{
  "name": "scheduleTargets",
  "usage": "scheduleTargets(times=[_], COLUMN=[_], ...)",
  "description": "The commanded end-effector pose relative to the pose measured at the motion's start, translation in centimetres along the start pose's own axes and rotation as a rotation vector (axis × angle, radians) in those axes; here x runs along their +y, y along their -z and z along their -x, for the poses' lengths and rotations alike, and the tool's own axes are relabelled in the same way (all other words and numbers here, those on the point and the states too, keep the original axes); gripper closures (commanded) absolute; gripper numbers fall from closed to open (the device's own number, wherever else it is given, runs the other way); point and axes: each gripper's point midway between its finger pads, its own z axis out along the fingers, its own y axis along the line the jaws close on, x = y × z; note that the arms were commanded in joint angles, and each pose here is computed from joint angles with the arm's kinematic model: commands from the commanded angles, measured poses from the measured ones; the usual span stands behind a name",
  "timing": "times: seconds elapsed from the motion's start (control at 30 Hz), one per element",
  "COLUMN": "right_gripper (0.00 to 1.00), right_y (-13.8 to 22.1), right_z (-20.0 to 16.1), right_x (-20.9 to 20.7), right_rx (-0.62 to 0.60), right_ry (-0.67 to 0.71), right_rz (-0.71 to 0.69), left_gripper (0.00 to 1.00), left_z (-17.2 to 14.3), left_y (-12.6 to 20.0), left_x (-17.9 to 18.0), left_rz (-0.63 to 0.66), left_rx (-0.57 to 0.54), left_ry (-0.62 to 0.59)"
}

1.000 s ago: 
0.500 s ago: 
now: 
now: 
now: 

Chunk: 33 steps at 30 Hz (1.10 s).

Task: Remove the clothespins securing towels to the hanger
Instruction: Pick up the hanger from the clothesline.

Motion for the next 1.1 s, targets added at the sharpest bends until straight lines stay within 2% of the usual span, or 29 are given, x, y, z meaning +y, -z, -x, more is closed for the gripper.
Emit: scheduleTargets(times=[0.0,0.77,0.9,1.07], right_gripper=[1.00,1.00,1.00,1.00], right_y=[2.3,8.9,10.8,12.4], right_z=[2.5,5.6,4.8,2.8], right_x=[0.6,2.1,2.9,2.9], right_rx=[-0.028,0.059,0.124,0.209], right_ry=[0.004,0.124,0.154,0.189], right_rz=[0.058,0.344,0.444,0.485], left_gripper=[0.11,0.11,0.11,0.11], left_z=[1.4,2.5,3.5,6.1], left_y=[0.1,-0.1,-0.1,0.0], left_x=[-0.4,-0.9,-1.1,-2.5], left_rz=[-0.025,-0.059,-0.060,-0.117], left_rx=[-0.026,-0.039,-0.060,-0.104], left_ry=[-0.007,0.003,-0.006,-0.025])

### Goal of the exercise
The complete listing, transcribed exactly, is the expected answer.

### Exercise output
{
  "name": "scheduleTargets",
  "usage": "scheduleTargets(times=[_], COLUMN=[_], ...)",
  "description": "The commanded end-effector pose relative to the pose measured at the motion's start, translation in centimetres along the start pose's own axes and rotation as a rotation vector (axis × angle, radians) in those axes; here x runs along their +y, y along their -z and z along their -x, for the poses' lengths and rotations alike, and the tool's own axes are relabelled in the same way (all other words and numbers here, those on the point and the states too, keep the original axes); gripper closures (commanded) absolute; gripper numbers fall from closed to open (the device's own number, wherever else it is given, runs the other way); point and axes: each gripper's point midway between its finger pads, its own z axis out along the fingers, its own y axis along the line the jaws close on, x = y × z; note that the arms were commanded in joint angles, and each pose here is computed from joint angles with the arm's kinematic model: commands from the commanded angles, measured poses from the measured ones; the usual span stands behind a name",
  "timing": "times: seconds elapsed from the motion's start (control at 30 Hz), one per element",
  "COLUMN": "right_gripper (0.00 to 1.00), right_y (-13.8 to 22.1), right_z (-20.0 to 16.1), right_x (-20.9 to 20.7), right_rx (-0.62 to 0.60), right_ry (-0.67 to 0.71), right_rz (-0.71 to 0.69), left_gripper (0.00 to 1.00), left_z (-17.2 to 14.3), left_y (-12.6 to 20.0), left_x (-17.9 to 18.0), left_rz (-0.63 to 0.66), left_rx (-0.57 to 0.54), left_ry (-0.62 to 0.59)"
}

1.000 s ago: 
0.500 s ago: 
now: 
now: 
now: 

Chunk: 33 steps at 30 Hz (1.10 s).

Task: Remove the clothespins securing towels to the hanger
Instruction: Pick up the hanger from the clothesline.

Motion for the next 1.1 s, targets added at the sharpest bends until straight lines stay within 2% of the usual span, or 29 are given, x, y, z meaning +y, -z, -x, more is closed for the gripper.
Emit: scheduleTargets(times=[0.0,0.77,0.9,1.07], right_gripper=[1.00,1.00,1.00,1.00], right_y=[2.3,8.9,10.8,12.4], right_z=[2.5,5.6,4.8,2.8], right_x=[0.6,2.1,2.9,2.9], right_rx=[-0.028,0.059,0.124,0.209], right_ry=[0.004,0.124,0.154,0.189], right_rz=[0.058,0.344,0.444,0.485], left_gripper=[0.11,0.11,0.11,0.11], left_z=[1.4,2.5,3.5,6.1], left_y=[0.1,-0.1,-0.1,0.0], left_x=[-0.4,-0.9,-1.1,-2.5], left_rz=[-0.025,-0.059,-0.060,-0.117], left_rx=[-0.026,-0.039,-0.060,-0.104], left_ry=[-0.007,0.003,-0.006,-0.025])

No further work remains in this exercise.